Sea Swim - Nutrition Tips — Foster's

Sea Swim – Nutrition Tips

The 35th Foster’s Sea Swim isn’t far away now! This may be your first swim event, or perhaps you’re a seasoned pro. Either way, we’re here to help with some nutritional tips whilst your training for the big day.

What to eat whilst training?

Carbohydrates are your friends so you’ll need to ensure your diet consists of certain carbs, to provide you with the energy you need come race day. A diet rich in complex carbohydrates, including, wholegrains, green veg, potatoes, corn, whole wheat breads/pastas/flour, brown rice and legumes, are a must. Pair these with lean proteins, such as chicken or fish for nutritional meals.

Aim for these carbohydrates & proteins to make up more than half of your meal, including vegetables, and good fats such as avocado, cashew nuts pumpkin seeds or coconut flesh.

If you’re someone who loves snacking, dates are a great energy booster before a swim.  They are also easy to digest, so your stomach shouldn’t feel heavy whilst in the water.

What should I eat before the swim event?

Keeping to a similar nutritional approach (as previously mentioned) for race day is important.  Your body needs slow-release carbs to keep you energized throughout your swim, but remember these can take time to digest (so don’t eat just before the event). Options at this time include wholemeal pasta, sweet potatoes, brown rice, eggs, and chicken.

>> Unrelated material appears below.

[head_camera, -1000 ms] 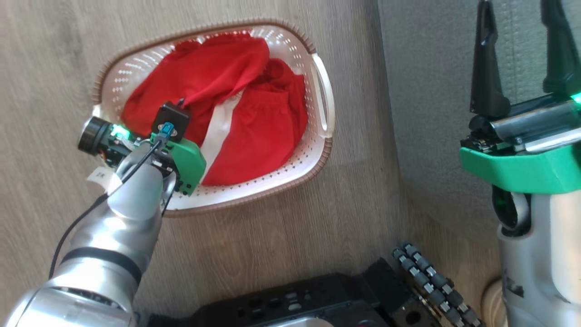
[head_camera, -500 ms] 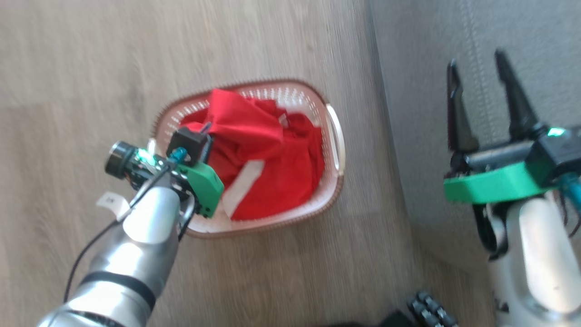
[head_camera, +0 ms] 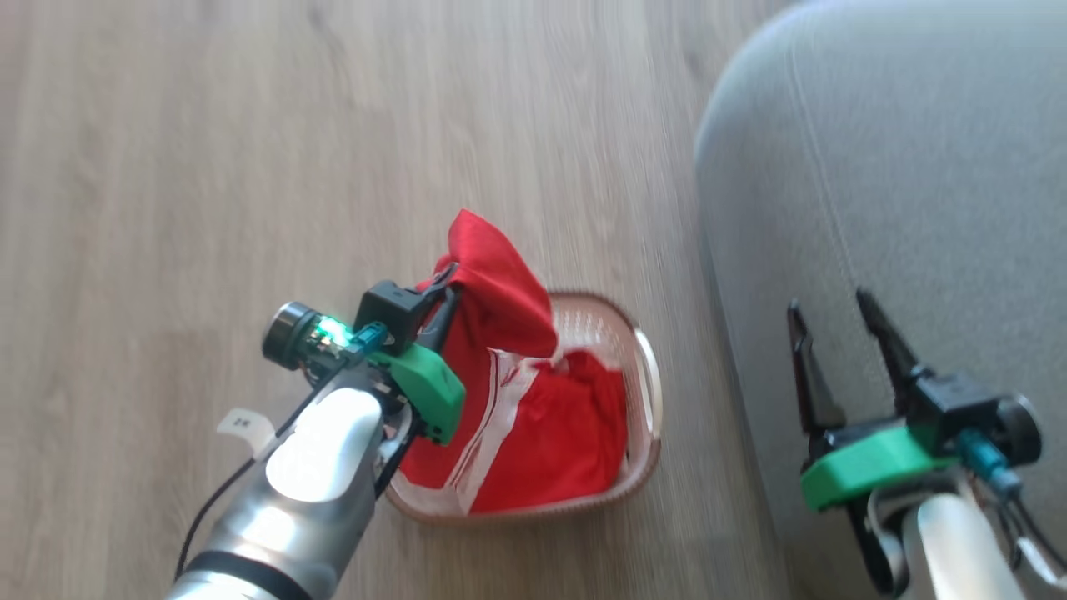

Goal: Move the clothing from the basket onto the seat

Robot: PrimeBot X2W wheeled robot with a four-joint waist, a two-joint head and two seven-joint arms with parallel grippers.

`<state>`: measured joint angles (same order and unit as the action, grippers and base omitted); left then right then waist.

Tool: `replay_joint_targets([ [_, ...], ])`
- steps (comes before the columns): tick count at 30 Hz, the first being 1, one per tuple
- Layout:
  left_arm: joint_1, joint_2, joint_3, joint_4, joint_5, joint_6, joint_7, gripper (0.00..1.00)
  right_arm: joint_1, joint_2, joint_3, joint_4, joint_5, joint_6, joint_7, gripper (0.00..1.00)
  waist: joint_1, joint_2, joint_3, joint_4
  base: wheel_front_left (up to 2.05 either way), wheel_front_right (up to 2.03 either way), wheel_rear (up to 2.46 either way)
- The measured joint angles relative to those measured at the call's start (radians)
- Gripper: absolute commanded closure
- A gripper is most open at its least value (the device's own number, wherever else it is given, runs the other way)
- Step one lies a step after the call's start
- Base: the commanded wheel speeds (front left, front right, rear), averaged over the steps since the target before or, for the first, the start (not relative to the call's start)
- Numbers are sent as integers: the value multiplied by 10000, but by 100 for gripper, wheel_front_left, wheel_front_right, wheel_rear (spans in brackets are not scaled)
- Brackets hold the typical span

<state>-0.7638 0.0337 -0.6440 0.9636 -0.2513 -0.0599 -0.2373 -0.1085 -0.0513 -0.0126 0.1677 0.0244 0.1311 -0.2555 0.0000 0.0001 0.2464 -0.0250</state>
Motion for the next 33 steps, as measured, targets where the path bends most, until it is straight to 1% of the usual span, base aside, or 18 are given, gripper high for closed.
replay_joint_targets([
  [7,99,4,-468,-941,-439,174,341,100,786,4,355,382,46,0,0,0,0,0,-1575,342,0,0,0],
  [10,194,4,-562,-1346,-579,217,585,100,1008,4,677,518,132,0,2,0,0,0,-2162,457,0,0,0],
  [13,196,8,-702,-1894,-681,384,788,100,1058,4,1116,662,165,0,2,0,0,0,-2712,600,0,0,0],
  [17,157,6,-849,-2374,-805,481,957,100,969,4,1756,930,150,0,0,0,0,0,-3000,700,0,0,0],
  [20,-3,10,-905,-2592,-842,523,1051,100,840,4,2293,1365,104,0,2,0,0,0,-3086,723,0,0,0],
  [25,-327,10,-1057,-3045,-943,604,1141,100,142,0,3020,1910,105,0,2,0,0,0,-3179,716,0,0,0],
  [33,-353,10,-1256,-3423,-1087,700,1321,100,-1032,-12,3591,2385,117,0,2,0,0,0,-3297,758,0,0,0],
])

You could even have a smoothie, as this will supply your body with the nutrients it needs without putting pressure on your digestive system.

However, make sure you don’t consume a large amount of carbohydrates before the event, as this can be counterproductive for swimmers. This could result in cramping and a sluggish performance, from the increased amount of starches and sugars that your body isn’t accustomed to.

What should I eat after a swim?

Don’t forget that your body needs to recover after a swim! Refueling is important, try to do this within 20-30 minutes after swimming, however, as tempting fatty foods may be, these will put extra pressure on your digestive system. Opt for something more healthy such as fresh fruits, smoothies, whole grains, nuts or even a protein shake.

How often should I eat?

Eating frequent, smaller nutrient-dense meals is important in the lead up to an event.  Avoid the traditional three large meals a day approach. If you’re training in the morning, get some calories in before hitting the water. If not, you’ll likely end up feeling depleted and hungry afterwards.

How much should I drink?

Staying hydrated is imperative whilst swimming, as it is with any physical exercise. Being dehydrated can affect your energy levels and performance. Ensure you have a water bottle with you for both before and after your swim.

This all sounds pretty delicious, not your standard boring diet!

Whether you’re competing to outdo your performance last year, or getting involved for the first time, we wish you good luck and hope you enjoy the event!